Domain Prediction Using Context
The dPUC2 (Domain Prediction Using Context) software improves domain prediction by considering every domain in the context of other domains, rather than independently as standard approaches do. Our framework maximized the probability of the data under an approximation, which reduces to a pairwise context problem, and we have shown that our probabilistic method is indeed more powerful than competing methods.
ProtDomain allows you to use dPUC2 as a Domain Finder for your sequences. dPUC2 is developed and maintained as a Perl application by Alejandro Ochoa García, an Assistant Professor at Duke University, and a former student at SinghLab. To directly install and use dPUC2, please refer to the GitHub repository for dPUC2 which also serves as the software's manual.

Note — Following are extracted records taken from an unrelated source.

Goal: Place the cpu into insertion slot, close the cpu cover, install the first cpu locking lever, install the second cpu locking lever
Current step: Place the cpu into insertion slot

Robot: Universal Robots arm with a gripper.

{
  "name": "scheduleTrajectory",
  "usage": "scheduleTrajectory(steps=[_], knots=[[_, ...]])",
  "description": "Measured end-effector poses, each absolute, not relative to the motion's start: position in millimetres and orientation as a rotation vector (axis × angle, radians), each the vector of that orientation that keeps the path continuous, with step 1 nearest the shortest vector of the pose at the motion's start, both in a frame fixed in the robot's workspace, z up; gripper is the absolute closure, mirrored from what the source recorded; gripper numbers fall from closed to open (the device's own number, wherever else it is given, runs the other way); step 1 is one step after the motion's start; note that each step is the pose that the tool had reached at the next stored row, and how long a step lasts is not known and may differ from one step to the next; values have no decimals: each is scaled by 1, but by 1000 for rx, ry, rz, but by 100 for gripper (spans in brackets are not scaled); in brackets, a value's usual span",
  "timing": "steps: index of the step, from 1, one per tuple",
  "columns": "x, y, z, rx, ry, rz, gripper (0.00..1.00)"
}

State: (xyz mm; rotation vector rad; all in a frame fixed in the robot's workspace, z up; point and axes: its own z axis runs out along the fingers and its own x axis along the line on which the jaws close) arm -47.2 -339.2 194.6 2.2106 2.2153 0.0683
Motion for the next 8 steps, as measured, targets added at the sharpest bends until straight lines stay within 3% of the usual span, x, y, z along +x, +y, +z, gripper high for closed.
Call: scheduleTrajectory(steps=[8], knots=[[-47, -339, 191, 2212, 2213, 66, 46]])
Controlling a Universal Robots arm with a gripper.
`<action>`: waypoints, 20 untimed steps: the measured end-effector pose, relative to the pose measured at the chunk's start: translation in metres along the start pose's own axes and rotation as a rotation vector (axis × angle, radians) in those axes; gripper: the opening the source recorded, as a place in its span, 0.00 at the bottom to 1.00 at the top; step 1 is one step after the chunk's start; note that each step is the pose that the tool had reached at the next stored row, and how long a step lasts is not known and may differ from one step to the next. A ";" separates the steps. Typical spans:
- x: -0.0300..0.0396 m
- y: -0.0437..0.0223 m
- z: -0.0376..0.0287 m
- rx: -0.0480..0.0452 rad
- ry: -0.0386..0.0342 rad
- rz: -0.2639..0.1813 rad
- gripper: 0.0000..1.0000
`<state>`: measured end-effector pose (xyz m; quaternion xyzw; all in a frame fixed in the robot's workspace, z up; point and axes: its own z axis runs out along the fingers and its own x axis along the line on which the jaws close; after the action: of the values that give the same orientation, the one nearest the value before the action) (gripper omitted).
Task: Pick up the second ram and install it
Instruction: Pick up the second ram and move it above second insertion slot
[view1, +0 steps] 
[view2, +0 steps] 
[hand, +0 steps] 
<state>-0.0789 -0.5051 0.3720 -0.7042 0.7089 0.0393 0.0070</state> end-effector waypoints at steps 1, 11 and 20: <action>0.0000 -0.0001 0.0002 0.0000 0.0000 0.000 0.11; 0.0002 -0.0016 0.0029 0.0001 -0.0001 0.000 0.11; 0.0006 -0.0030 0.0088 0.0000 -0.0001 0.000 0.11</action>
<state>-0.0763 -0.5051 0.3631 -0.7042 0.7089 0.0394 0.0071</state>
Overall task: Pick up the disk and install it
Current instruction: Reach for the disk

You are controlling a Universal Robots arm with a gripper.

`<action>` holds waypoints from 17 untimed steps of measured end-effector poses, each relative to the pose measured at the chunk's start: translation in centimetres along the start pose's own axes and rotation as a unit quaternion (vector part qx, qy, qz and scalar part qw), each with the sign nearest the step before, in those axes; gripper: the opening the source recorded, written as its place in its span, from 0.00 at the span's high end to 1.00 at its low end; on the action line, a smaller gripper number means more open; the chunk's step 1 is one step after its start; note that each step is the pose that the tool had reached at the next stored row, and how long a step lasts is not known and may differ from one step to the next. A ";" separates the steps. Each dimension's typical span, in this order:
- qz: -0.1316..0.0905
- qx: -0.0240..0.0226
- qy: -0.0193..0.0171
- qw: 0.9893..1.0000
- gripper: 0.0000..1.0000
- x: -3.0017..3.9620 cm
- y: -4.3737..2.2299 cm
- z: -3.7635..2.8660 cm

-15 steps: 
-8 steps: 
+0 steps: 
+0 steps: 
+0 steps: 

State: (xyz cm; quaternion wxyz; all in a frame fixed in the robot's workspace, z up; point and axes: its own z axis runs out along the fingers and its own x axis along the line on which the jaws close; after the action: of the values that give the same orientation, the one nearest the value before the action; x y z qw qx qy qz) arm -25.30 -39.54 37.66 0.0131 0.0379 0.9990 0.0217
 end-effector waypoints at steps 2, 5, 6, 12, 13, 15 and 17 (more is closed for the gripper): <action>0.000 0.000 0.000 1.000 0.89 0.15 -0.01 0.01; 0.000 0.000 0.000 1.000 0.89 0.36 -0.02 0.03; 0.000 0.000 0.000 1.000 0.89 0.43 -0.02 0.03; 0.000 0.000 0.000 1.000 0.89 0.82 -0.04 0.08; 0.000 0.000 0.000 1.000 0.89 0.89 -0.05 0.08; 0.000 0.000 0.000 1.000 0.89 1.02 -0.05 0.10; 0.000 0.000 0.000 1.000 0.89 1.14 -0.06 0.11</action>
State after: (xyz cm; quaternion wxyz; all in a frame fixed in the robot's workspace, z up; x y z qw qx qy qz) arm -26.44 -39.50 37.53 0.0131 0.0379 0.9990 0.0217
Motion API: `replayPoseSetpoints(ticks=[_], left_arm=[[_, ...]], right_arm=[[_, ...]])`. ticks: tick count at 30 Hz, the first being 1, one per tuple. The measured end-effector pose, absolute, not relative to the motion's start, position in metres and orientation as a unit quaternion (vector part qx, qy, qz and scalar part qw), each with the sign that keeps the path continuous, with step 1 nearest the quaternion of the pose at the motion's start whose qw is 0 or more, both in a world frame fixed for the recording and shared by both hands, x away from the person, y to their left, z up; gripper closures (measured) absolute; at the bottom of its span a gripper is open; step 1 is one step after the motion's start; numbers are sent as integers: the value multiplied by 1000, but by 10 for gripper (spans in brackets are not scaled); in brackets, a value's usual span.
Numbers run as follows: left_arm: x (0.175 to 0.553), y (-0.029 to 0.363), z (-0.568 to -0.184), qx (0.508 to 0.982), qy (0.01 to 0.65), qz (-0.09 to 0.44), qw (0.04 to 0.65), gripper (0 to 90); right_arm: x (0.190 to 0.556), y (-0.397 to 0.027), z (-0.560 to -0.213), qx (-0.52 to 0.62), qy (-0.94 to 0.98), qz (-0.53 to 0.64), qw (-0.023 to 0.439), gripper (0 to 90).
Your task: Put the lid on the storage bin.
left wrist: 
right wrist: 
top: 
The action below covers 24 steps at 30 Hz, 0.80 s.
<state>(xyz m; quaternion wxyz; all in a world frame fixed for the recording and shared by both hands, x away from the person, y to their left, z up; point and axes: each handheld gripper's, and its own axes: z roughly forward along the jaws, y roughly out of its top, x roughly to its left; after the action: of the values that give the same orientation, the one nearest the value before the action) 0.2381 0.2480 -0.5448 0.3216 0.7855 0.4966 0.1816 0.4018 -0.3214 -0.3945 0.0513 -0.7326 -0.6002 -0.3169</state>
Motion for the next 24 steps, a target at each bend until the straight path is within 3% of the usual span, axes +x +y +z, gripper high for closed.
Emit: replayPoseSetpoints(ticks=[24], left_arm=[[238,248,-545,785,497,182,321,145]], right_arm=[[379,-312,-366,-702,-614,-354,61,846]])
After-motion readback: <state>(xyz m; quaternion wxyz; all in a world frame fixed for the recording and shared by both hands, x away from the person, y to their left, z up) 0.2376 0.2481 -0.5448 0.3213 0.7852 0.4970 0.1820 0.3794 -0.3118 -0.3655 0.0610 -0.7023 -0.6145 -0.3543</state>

2017-04-12. Alejandro Ochoa, Mona Singh. Domain prediction with probabilistic directional context. Bioinf 33(16) 2471-2478. Article, bioRxiv 2016-12-14.
2015-11-17. Alejandro Ochoa, John D Storey, Manuel Llinás, and Mona Singh. Beyond the E-value: stratified statistics for protein domain prediction. PLoS Comput Biol. 11 e1004509. Article, arXiv 2014-09-23.
2011-03-31. Alejandro Ochoa, Manuel Llinás, and Mona Singh. Using context to improve protein domain identification. BMC Bioinformatics, 12:90. Article.